Newspaper: Nectar Magazine
Title: Thanks You : Luiz Rodrigues
Author/Reporter: Carol Tedesco
Date: May, 2008
Developers were looking to build in the sand dunes of Rio de Janeiro, Brazil, so at age fourteen, Luiz Rodrigues joined a picket protest with his mother, Marlene. It was his first significant foray into social and environmental activism.
Since, Rodrigues’ passion for our small blue world has set his course. An instrument of change, it is because of his efforts on behalf of planet earth that he is being thanked.
His is a story of intention sprinkled with serendipity. In 1990, with his Master’s degree newly under his belt, Rodrigues arrived in Key West, Florida, to teach scuba diving. Working in the sea, among its corals and creatures, it is not surprising that he was drawn to volunteer for Reef Relief, a nonprofit dedicated to protecting living coral reef ecosystems. Rodrigues says that the organization’s early 1990’s campaign against the use of soaps and detergents with phosphates, “challenged me to examine how my actions on land were affecting the seas and the corals.”
This awareness translated to his being instrumental in producing the Coral Reef Ecology Course, a tool for educators, used says the organization’s Executive Director DeeVon Quirolo, continuously since its creation.
One day in 1992, a fellow volunteer presented Rodrigues with The Household Eco-team Workbook, by David Gershon and Robert Gilman. Rodrigues, who had begun to conceive a plan for an ecological consulting business, thought, “This is the guideline for my business!”
He proceeded to business school in Santa Barbara, California, and then to Santa Cruz, hooking up with the non-profit group Ecology Action. He describes meeting environmental kindred spirit, Jeanne Nordland, and laughingly relates a story of her enthusiastically pulling out an action-plan book to show him, “It was the Eco-team Workbook!”
With Nordland, Rodrigues began to organize eco-teams and undertake projects. He they began to work with International Health Programs (IHP), a non-profit that provides training for health professionals from developing countries.
For six years, Rodrigues worked for IHP as a programs coordinator. Almost immediately he began to teach and implement components of the Eco-team Workbook plan among the staff, and then, with boss Ruth Mota’s encouragement, among the participants, whose response was striking. Time and again they expressed the need for an environmental program to help guide developing countries. In response, Rodrigues wrote and developed a training program, still in use, that addresses the environmental problems affecting developing nations and specific issues of health, poverty and population.
Following funding cuts in 1999, Rodrigues made his way to Miami Beach, where he was introduced to ECOMB, the Environmental Coalition of Miami Beach, founded in 1994 by Lisa Liota, Victor Varella and Clifton Cloud. Through ECOMB, Rodrigues began to pour his expertise, experience, and what DeeVon Quirolo describes as “infectious, contagious, enthusiasm,” to the benefit of Miami’s environment.
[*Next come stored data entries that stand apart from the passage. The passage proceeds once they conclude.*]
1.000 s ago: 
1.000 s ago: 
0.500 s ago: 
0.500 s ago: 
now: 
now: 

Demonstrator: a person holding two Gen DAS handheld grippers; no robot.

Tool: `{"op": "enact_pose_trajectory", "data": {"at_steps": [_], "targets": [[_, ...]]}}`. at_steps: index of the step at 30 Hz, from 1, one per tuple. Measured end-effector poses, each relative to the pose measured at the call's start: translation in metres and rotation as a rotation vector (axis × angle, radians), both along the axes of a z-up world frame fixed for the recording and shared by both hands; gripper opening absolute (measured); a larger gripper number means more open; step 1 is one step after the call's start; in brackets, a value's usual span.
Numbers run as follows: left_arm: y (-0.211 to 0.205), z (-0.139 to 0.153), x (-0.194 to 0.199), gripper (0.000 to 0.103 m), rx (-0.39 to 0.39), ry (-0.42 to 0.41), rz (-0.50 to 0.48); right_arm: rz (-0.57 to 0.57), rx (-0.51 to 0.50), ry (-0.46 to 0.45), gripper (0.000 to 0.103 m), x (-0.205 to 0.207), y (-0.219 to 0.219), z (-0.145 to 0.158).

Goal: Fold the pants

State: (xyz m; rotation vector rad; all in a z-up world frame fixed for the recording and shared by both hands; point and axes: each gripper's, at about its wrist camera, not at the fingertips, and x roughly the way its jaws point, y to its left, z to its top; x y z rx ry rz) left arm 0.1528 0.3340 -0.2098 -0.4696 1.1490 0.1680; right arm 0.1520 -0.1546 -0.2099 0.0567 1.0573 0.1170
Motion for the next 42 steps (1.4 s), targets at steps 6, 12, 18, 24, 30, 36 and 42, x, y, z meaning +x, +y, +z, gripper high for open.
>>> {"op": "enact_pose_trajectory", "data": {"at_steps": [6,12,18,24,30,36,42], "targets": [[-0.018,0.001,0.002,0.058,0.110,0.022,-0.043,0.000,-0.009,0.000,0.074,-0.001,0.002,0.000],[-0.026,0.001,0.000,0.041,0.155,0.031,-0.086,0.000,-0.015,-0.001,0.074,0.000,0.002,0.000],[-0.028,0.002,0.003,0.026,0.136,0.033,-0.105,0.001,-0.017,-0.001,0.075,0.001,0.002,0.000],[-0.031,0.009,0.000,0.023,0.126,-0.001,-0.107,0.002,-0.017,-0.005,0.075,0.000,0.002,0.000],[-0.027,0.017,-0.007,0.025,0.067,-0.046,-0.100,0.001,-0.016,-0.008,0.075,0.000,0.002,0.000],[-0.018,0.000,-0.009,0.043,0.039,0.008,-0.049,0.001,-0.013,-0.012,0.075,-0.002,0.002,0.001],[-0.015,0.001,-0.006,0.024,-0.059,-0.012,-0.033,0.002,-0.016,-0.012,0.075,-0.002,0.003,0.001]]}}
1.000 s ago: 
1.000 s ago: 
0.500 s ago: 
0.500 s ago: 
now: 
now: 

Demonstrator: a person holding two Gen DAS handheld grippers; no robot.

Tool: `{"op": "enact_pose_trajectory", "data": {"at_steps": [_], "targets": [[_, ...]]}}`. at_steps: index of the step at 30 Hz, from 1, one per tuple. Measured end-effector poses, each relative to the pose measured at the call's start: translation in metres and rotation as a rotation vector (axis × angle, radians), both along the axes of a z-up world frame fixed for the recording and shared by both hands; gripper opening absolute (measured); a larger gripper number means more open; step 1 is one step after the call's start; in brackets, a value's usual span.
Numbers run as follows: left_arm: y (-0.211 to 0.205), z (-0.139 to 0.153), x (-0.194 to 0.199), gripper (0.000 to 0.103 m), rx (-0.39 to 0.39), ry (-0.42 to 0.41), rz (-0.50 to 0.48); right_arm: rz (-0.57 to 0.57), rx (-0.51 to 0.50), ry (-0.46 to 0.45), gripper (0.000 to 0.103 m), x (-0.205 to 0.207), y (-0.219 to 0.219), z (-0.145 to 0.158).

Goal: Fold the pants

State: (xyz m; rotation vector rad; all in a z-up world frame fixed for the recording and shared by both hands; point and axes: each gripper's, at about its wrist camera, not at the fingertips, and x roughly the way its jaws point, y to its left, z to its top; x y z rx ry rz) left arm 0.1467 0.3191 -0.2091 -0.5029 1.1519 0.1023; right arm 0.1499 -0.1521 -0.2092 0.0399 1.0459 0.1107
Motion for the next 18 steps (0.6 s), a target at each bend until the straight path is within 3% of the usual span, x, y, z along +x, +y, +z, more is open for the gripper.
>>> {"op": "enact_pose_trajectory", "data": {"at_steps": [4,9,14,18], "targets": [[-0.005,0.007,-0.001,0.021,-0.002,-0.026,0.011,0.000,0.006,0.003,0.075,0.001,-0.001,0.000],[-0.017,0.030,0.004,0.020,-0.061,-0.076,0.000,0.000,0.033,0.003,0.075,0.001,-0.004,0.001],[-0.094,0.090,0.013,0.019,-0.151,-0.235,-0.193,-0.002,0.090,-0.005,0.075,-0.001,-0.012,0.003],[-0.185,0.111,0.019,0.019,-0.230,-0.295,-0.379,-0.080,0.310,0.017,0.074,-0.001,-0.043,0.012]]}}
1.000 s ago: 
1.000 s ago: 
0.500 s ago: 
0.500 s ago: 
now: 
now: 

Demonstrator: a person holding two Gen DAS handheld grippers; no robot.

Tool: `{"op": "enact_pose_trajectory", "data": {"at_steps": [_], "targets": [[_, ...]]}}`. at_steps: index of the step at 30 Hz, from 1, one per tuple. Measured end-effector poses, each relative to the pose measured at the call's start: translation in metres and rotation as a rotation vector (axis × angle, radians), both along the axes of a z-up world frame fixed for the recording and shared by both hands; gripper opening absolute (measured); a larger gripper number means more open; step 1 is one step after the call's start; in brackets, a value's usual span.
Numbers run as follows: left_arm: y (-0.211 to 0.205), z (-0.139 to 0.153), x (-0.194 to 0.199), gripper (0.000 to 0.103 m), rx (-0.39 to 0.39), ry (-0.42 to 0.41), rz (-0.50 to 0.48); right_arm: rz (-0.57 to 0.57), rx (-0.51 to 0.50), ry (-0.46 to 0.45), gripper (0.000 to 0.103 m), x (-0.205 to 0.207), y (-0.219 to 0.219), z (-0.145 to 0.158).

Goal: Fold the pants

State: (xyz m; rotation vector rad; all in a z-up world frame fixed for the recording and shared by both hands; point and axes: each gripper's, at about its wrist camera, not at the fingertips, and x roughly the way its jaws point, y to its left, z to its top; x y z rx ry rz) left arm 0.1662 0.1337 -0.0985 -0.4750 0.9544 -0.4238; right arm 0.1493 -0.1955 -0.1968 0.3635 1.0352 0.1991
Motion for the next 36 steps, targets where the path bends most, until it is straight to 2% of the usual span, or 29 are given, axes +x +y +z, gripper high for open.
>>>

Today he is Executive Director of ECOMB, as well as proprietor of Eco-Logical Solutions, a green-living and operations consulting business. In his office, he works surrounded by the accoutrements of campaigns he, his associates and volunteers have successfully brought into being.
When asked to remark on his life to date and dreams for the future, he speaks with gratitude of those who mentored him and briefly shares a personal dream of an eco-resort in Brazil. Then Rodrigues smiles with a spark that just might start a dead battery, “Our dream, he says, “is not to make Miami Beach a green city. Our dream is to make Miami Beach an emerald city by the sea.”